> WHAT YOU WILL DO
Leaving out all pictures, return the records word for word.

Segment Start: TASK DATA

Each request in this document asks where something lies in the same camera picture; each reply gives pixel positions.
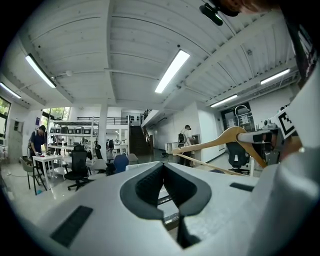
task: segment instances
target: clothes hanger
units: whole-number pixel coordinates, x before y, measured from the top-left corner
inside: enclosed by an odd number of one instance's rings
[[[226,143],[230,143],[230,142],[238,142],[244,149],[245,151],[252,156],[257,163],[265,168],[267,166],[266,162],[261,158],[261,156],[256,152],[256,150],[254,149],[254,147],[252,146],[251,143],[247,143],[247,142],[241,142],[238,141],[237,136],[238,134],[244,134],[246,133],[246,130],[243,129],[242,127],[239,126],[234,126],[234,127],[230,127],[229,129],[227,129],[226,131],[224,131],[217,139],[206,142],[206,143],[201,143],[201,144],[197,144],[197,145],[191,145],[191,146],[184,146],[184,147],[177,147],[174,150],[172,150],[172,154],[174,156],[180,156],[183,157],[185,159],[197,162],[199,164],[205,165],[205,166],[209,166],[207,163],[204,163],[202,161],[193,159],[191,157],[185,156],[183,154],[183,152],[190,152],[190,151],[198,151],[198,150],[202,150],[202,149],[207,149],[207,148],[211,148],[211,147],[215,147],[215,146],[219,146],[222,144],[226,144]],[[220,169],[215,167],[217,170],[220,170],[224,173],[232,173],[234,174],[234,172],[231,171],[227,171],[224,169]]]

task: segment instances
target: backpack
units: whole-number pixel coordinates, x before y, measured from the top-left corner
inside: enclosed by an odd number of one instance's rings
[[[178,145],[185,144],[187,142],[187,137],[184,133],[179,133],[178,135]]]

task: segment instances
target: floor
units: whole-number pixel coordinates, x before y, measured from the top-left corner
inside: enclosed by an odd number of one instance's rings
[[[171,162],[177,163],[179,158],[169,155],[169,157],[161,157],[164,151],[155,149],[153,155],[138,156],[139,164],[148,163],[153,161],[161,161],[164,163]],[[231,165],[228,163],[228,154],[223,154],[210,164],[223,168],[230,169]],[[3,165],[2,178],[7,186],[7,194],[16,212],[32,223],[37,224],[38,220],[45,212],[60,202],[72,197],[76,192],[75,190],[68,191],[68,186],[73,185],[74,181],[63,180],[61,175],[57,178],[50,179],[50,183],[54,184],[51,190],[45,191],[43,185],[36,184],[38,195],[35,195],[33,188],[33,180],[30,178],[30,186],[28,187],[28,180],[26,172],[22,169],[19,163]],[[209,171],[212,170],[207,166],[197,166],[197,169]],[[254,176],[259,177],[260,171],[255,171]]]

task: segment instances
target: staircase
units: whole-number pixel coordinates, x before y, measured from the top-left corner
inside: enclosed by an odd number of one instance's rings
[[[139,126],[130,126],[130,153],[137,156],[149,155],[150,148],[146,142],[144,133]]]

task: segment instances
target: blue chair
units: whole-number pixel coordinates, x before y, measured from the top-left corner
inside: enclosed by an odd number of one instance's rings
[[[126,166],[129,165],[129,159],[125,154],[117,155],[114,160],[113,164],[115,167],[115,174],[122,173],[126,171]]]

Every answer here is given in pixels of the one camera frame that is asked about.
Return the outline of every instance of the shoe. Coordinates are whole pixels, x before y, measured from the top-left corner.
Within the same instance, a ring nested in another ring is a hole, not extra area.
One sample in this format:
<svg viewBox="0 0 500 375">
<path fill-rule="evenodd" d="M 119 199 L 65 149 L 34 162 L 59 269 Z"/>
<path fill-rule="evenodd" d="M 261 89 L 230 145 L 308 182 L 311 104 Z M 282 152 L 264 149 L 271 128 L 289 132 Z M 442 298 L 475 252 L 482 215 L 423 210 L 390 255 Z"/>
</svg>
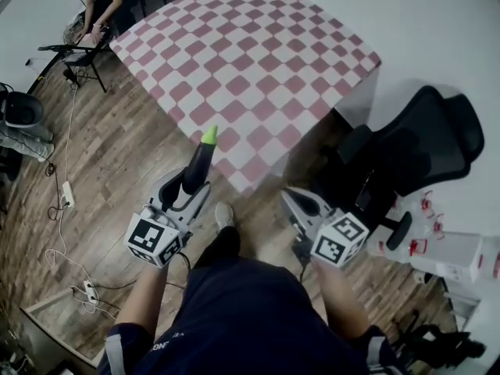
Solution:
<svg viewBox="0 0 500 375">
<path fill-rule="evenodd" d="M 234 226 L 234 214 L 231 206 L 225 202 L 220 202 L 216 207 L 216 222 L 219 230 L 225 227 Z"/>
<path fill-rule="evenodd" d="M 55 147 L 54 145 L 51 143 L 48 145 L 48 155 L 47 157 L 38 157 L 38 162 L 40 163 L 44 163 L 45 161 L 48 160 L 48 157 L 50 157 L 52 155 L 52 153 L 54 152 L 55 150 Z"/>
</svg>

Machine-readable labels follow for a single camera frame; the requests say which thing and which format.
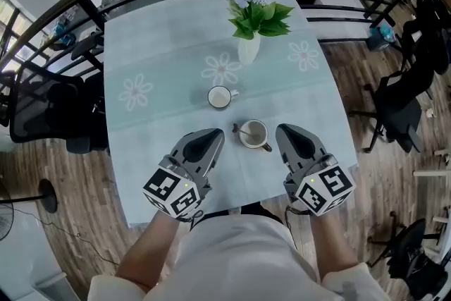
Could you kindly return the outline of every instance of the trash bin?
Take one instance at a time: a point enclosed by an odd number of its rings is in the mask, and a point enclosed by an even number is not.
[[[388,24],[371,28],[371,35],[366,40],[366,45],[370,51],[382,51],[395,41],[395,32]]]

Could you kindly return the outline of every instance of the spoon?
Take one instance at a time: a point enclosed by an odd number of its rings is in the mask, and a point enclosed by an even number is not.
[[[238,127],[238,124],[236,124],[236,123],[233,124],[232,132],[234,132],[234,133],[241,132],[241,133],[244,133],[244,134],[250,136],[255,142],[260,141],[260,136],[259,135],[252,135],[252,134],[246,132],[245,130],[240,129],[240,127]]]

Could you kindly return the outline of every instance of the green leaf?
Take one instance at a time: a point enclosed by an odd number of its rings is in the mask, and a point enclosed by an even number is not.
[[[259,33],[266,37],[276,37],[277,35],[288,34],[290,30],[288,25],[279,20],[274,20],[274,18],[267,20],[261,24]]]
[[[241,16],[241,17],[243,16],[242,9],[234,0],[228,0],[228,3],[230,5],[229,11],[234,16]]]
[[[247,6],[247,8],[243,8],[242,10],[242,16],[244,19],[248,19],[251,17],[251,7]]]
[[[249,29],[251,32],[254,32],[255,29],[250,19],[238,20],[238,22],[245,28]]]
[[[260,28],[261,22],[265,18],[265,13],[263,11],[263,6],[255,3],[251,3],[251,21],[254,25],[254,29],[258,30]]]
[[[259,34],[265,37],[278,37],[279,35],[286,35],[289,32],[290,32],[289,30],[267,30],[267,29],[259,30]]]
[[[250,30],[243,30],[240,28],[237,28],[237,31],[233,33],[234,37],[243,38],[247,40],[253,40],[254,39],[254,33]]]
[[[237,27],[236,32],[233,33],[234,37],[239,37],[247,40],[254,39],[254,32],[242,25],[240,21],[236,19],[229,19],[229,21]]]
[[[282,4],[276,3],[276,9],[274,11],[274,16],[271,18],[271,20],[282,20],[285,18],[288,18],[288,13],[291,12],[294,8],[291,6],[284,6]]]
[[[271,19],[274,16],[274,11],[276,11],[276,3],[265,5],[263,7],[263,12],[265,13],[265,19]]]

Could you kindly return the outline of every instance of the coffee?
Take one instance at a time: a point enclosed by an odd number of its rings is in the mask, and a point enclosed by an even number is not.
[[[225,97],[223,94],[216,93],[213,96],[213,99],[211,100],[211,104],[213,104],[213,106],[217,106],[218,108],[222,108],[222,107],[226,106],[229,101],[230,100],[227,97]]]

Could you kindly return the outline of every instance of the coffee cup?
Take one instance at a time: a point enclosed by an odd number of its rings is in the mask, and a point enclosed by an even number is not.
[[[263,148],[267,152],[272,152],[271,146],[268,142],[268,128],[265,123],[257,119],[251,119],[244,123],[238,132],[241,143],[247,148]]]
[[[237,90],[230,91],[222,85],[217,85],[209,90],[208,100],[212,107],[221,110],[225,109],[237,95],[239,95]]]

Segment End: TASK DATA

> TASK OUTPUT
Each request in this document asks where something lies in the same camera picture; each reply gives pixel positions.
task: segment instances
target: clothes hanger
units: whole-number pixel coordinates, x before y, measured from the top-left corner
inside: enclosed by an odd number of one instance's rings
[[[226,143],[230,143],[230,142],[238,142],[244,149],[245,151],[252,156],[257,163],[265,168],[267,166],[266,162],[261,158],[261,156],[256,152],[256,150],[254,149],[254,147],[252,146],[251,143],[247,143],[247,142],[241,142],[238,141],[237,136],[238,134],[244,134],[246,133],[246,130],[243,129],[242,127],[239,126],[234,126],[234,127],[230,127],[229,129],[227,129],[226,131],[224,131],[217,139],[206,142],[206,143],[201,143],[201,144],[197,144],[197,145],[191,145],[191,146],[184,146],[184,147],[177,147],[174,150],[172,150],[172,154],[174,156],[180,156],[183,157],[185,159],[197,162],[199,164],[205,165],[205,166],[209,166],[207,163],[204,163],[202,161],[193,159],[191,157],[185,156],[183,154],[183,152],[190,152],[190,151],[198,151],[198,150],[202,150],[202,149],[207,149],[207,148],[211,148],[211,147],[215,147],[215,146],[219,146],[222,144],[226,144]],[[220,169],[215,167],[217,170],[220,170],[224,173],[232,173],[234,174],[234,172],[231,171],[227,171],[224,169]]]

task: segment instances
target: backpack
units: whole-number pixel coordinates, x before y, measured from the top-left corner
inside: enclosed by an odd number of one instance's rings
[[[178,145],[185,144],[187,142],[187,137],[184,133],[179,133],[178,135]]]

task: segment instances
target: floor
units: whole-number pixel coordinates, x before y, measured from the top-left corner
inside: enclosed by an odd number of one instance's rings
[[[171,162],[177,163],[179,158],[169,155],[169,157],[161,157],[164,151],[155,149],[153,155],[138,156],[139,164],[148,163],[153,161],[161,161],[164,163]],[[231,165],[228,163],[228,154],[223,154],[210,164],[223,168],[230,169]],[[3,165],[2,178],[7,186],[7,194],[16,212],[32,223],[37,224],[38,220],[45,212],[60,202],[72,197],[76,192],[75,190],[68,191],[68,186],[73,185],[74,181],[63,180],[61,175],[57,178],[50,179],[50,183],[54,184],[51,190],[45,191],[43,185],[36,184],[38,195],[35,195],[33,188],[33,180],[30,178],[30,186],[28,187],[28,180],[26,172],[22,169],[19,163]],[[209,171],[212,170],[207,166],[197,166],[197,169]],[[254,176],[259,177],[260,171],[255,171]]]

task: segment instances
target: staircase
units: whole-number pixel coordinates, x before y, measured from the top-left corner
inside: enclosed by an odd number of one instance's rings
[[[139,126],[130,126],[130,153],[137,156],[149,155],[150,148],[146,142],[144,133]]]

task: segment instances
target: blue chair
units: whole-number pixel coordinates, x before y, measured from the top-left corner
inside: enclosed by an odd number of one instance's rings
[[[126,166],[129,165],[129,159],[125,154],[117,155],[114,160],[113,164],[115,167],[115,174],[122,173],[126,171]]]

Every answer here is given in pixels of the one camera frame that is asked about.
Return the outline of every instance of the shoe. Coordinates are whole pixels, x before y, measured from the top-left corner.
Within the same instance, a ring nested in another ring is a hole, not extra area.
One sample in this format:
<svg viewBox="0 0 500 375">
<path fill-rule="evenodd" d="M 119 199 L 65 149 L 34 162 L 59 269 Z"/>
<path fill-rule="evenodd" d="M 261 89 L 230 145 L 308 182 L 311 104 Z M 282 152 L 264 149 L 271 128 L 289 132 Z M 442 298 L 475 252 L 482 215 L 423 210 L 390 255 Z"/>
</svg>
Solution:
<svg viewBox="0 0 500 375">
<path fill-rule="evenodd" d="M 234 226 L 234 214 L 231 206 L 225 202 L 220 202 L 216 207 L 216 222 L 219 230 L 225 227 Z"/>
<path fill-rule="evenodd" d="M 55 147 L 54 145 L 51 143 L 48 145 L 48 155 L 47 157 L 38 157 L 38 162 L 40 163 L 44 163 L 45 161 L 48 160 L 48 157 L 50 157 L 52 155 L 52 153 L 54 152 L 55 150 Z"/>
</svg>

Machine-readable labels follow for a single camera frame; the requests say which thing and which format.
Could you kindly return the outline of every instance of the trash bin?
Take one instance at a time: a point enclosed by an odd number of its rings is in the mask, and a point enclosed by an even number is not.
[[[388,24],[371,28],[371,35],[366,40],[366,45],[370,51],[382,51],[395,41],[395,32]]]

Could you kindly return the outline of every instance of the spoon?
Take one instance at a time: a point enclosed by an odd number of its rings is in the mask, and a point enclosed by an even number is not.
[[[238,127],[238,124],[236,124],[236,123],[233,124],[232,132],[234,132],[234,133],[241,132],[241,133],[244,133],[244,134],[250,136],[255,142],[260,141],[260,136],[259,135],[252,135],[252,134],[246,132],[245,130],[240,129],[240,127]]]

Could you kindly return the outline of every instance of the green leaf?
Take one instance at a time: a point enclosed by an odd number of its rings is in the mask, and a point enclosed by an even number is not.
[[[259,33],[266,37],[276,37],[277,35],[288,34],[290,30],[288,25],[279,20],[274,20],[274,18],[267,20],[261,24]]]
[[[241,16],[241,17],[243,16],[242,9],[234,0],[228,0],[228,3],[230,5],[229,11],[234,16]]]
[[[247,6],[247,8],[243,8],[242,10],[242,16],[244,19],[248,19],[251,17],[251,7]]]
[[[249,29],[251,32],[254,32],[255,29],[250,19],[238,20],[238,22],[245,28]]]
[[[260,28],[261,22],[265,18],[265,13],[263,11],[263,6],[255,3],[251,3],[251,21],[254,25],[254,29],[258,30]]]
[[[259,34],[265,37],[278,37],[279,35],[286,35],[289,32],[290,32],[289,30],[267,30],[267,29],[259,30]]]
[[[250,30],[243,30],[240,28],[237,28],[237,31],[233,33],[234,37],[243,38],[247,40],[253,40],[254,39],[254,33]]]
[[[237,27],[236,32],[233,33],[234,37],[239,37],[247,40],[254,39],[254,32],[242,25],[240,21],[236,19],[229,19],[229,21]]]
[[[282,4],[276,3],[276,9],[274,11],[274,16],[271,18],[271,20],[282,20],[285,18],[288,18],[288,13],[291,12],[294,8],[291,6],[284,6]]]
[[[271,19],[274,16],[274,11],[276,11],[276,3],[265,5],[263,7],[263,12],[265,13],[265,19]]]

Could you kindly return the outline of every instance of the coffee?
Take one instance at a time: a point enclosed by an odd number of its rings is in the mask, and a point enclosed by an even number is not.
[[[225,97],[223,94],[216,93],[213,96],[213,99],[211,100],[211,104],[213,104],[213,106],[217,106],[218,108],[222,108],[222,107],[226,106],[229,101],[230,100],[227,97]]]

Could you kindly return the outline of every instance of the coffee cup?
Take one instance at a time: a point enclosed by an odd number of its rings is in the mask, and a point enclosed by an even number is not.
[[[263,148],[267,152],[272,152],[271,146],[268,142],[268,128],[265,123],[257,119],[251,119],[244,123],[238,132],[241,143],[247,148]]]
[[[237,90],[230,91],[222,85],[217,85],[209,90],[208,100],[212,107],[221,110],[225,109],[237,95],[239,95]]]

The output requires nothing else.